■ **Task statement**
Return every line below in which "plate" appears.

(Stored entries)
════════

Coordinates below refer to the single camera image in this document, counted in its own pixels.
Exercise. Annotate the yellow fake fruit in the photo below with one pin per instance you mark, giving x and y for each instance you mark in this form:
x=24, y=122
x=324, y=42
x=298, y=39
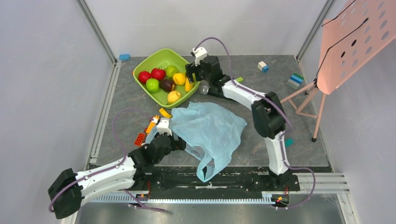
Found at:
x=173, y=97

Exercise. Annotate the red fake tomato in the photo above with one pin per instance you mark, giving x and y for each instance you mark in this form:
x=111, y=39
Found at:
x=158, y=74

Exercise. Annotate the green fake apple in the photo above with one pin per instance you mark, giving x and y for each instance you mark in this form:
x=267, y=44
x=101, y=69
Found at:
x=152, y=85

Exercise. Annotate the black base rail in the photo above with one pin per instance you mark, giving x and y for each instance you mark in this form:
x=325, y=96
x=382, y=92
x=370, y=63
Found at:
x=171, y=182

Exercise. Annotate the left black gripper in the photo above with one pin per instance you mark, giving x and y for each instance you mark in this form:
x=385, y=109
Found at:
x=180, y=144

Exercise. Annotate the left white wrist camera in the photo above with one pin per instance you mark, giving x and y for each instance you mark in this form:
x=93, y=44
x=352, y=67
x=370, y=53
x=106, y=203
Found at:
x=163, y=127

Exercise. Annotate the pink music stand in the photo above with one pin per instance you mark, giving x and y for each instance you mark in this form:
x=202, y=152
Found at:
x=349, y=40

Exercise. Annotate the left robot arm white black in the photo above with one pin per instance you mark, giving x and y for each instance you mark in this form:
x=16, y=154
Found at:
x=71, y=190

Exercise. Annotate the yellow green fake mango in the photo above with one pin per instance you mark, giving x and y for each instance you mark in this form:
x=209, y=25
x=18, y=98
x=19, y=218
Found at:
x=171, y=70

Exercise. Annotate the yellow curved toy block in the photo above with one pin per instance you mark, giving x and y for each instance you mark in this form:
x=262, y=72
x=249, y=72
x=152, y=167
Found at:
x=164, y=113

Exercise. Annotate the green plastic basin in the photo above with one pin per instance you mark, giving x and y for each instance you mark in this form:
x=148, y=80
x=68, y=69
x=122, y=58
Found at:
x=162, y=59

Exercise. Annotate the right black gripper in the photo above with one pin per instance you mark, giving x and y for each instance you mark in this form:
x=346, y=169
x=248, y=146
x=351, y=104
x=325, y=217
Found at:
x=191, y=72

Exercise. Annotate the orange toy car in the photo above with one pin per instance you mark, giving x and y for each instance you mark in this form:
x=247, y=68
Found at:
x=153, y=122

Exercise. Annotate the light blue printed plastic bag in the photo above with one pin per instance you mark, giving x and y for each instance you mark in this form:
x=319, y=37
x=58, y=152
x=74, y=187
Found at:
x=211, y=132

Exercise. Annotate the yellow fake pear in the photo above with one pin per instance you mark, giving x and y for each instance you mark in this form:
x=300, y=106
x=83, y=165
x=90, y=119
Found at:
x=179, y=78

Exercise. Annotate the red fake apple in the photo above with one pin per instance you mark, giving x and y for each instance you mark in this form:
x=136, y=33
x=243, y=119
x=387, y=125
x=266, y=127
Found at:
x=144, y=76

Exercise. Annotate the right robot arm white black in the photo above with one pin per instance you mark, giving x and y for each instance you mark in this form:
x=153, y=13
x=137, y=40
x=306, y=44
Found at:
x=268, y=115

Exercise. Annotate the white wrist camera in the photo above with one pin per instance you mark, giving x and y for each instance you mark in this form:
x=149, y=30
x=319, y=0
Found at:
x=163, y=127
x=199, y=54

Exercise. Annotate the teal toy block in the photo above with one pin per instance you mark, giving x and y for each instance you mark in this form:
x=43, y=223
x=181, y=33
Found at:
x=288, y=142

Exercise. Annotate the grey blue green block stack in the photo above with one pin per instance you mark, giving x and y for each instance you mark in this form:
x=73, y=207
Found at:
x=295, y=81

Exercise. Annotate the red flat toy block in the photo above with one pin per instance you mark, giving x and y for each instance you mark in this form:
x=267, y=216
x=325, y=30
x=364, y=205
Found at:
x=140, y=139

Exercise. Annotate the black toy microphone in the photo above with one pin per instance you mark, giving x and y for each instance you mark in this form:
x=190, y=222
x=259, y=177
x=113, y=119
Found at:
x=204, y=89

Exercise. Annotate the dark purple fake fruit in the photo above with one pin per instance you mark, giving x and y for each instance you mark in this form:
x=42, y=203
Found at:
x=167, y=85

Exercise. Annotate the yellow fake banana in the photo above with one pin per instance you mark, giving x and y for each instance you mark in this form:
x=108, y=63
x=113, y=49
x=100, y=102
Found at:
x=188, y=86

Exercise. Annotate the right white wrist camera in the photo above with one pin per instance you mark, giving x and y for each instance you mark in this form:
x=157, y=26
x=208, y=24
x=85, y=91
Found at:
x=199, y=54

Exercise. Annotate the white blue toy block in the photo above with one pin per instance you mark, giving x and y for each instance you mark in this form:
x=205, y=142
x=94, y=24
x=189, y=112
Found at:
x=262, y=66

════════

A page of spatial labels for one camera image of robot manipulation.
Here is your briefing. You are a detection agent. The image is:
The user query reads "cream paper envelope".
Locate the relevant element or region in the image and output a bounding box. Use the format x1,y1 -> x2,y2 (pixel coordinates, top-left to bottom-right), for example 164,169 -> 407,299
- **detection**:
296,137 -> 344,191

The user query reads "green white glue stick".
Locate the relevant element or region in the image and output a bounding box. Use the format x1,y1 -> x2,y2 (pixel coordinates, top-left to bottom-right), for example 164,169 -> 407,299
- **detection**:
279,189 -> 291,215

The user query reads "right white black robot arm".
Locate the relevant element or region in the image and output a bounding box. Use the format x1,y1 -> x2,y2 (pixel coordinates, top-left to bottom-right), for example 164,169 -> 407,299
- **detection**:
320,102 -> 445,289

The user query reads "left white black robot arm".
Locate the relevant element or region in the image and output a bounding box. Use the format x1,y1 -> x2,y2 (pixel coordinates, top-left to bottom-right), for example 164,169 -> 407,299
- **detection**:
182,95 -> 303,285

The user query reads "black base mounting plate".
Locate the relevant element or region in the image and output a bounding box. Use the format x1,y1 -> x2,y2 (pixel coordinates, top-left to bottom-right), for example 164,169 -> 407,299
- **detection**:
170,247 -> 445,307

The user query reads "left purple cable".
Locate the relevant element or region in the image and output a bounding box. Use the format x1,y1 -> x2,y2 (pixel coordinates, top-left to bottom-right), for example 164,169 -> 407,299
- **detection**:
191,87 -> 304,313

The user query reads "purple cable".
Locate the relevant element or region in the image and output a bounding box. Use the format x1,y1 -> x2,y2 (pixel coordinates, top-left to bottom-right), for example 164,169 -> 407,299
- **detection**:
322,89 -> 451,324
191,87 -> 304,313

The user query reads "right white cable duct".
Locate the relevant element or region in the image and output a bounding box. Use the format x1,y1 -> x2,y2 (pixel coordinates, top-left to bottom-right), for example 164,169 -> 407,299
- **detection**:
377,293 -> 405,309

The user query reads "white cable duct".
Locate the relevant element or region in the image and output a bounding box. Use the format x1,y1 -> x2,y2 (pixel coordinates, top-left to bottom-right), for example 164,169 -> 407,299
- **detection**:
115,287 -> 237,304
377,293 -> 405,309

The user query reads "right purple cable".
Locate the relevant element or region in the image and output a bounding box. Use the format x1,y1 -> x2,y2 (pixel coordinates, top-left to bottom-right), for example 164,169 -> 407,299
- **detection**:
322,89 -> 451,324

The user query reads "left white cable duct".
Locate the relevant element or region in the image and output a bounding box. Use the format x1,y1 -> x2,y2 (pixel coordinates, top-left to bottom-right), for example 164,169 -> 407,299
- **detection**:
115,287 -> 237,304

════════

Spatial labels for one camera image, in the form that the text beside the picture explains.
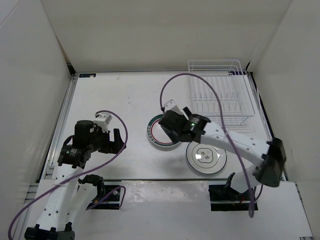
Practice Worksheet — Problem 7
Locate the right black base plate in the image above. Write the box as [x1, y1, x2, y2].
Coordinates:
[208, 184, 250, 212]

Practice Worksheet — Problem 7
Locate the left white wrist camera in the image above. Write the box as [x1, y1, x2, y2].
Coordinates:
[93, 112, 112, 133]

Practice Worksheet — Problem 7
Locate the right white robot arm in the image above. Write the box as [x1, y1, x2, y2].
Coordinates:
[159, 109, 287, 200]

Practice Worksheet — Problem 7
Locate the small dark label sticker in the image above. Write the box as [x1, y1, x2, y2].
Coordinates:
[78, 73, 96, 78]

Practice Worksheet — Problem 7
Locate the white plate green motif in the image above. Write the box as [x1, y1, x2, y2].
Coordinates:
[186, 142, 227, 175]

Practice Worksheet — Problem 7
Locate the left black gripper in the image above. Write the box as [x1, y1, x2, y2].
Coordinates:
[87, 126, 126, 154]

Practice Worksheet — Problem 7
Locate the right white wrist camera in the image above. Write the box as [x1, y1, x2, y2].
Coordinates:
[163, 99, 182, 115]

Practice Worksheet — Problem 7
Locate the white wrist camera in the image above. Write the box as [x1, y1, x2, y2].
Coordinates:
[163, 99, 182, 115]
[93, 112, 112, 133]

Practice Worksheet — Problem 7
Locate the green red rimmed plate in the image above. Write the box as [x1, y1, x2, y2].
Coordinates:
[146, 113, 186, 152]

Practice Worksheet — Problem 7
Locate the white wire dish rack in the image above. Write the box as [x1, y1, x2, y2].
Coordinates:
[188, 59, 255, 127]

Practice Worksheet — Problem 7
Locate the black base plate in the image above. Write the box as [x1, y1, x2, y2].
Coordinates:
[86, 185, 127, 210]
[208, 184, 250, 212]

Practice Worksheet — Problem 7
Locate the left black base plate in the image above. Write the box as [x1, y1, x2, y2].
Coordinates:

════════

■ **Exercise result**
The user query reads "black base mounting plate".
Locate the right black base plate in the image above. Write the box as [x1, y1, x2, y2].
Locate the white plate green motif in the image above. Write the box as [x1, y1, x2, y2].
Locate the green red rimmed plate in the image above. Write the box as [x1, y1, x2, y2].
Locate the black base plate in the image above. Write the box as [x1, y1, x2, y2].
Locate the left black base plate in the image above. Write the box as [x1, y1, x2, y2].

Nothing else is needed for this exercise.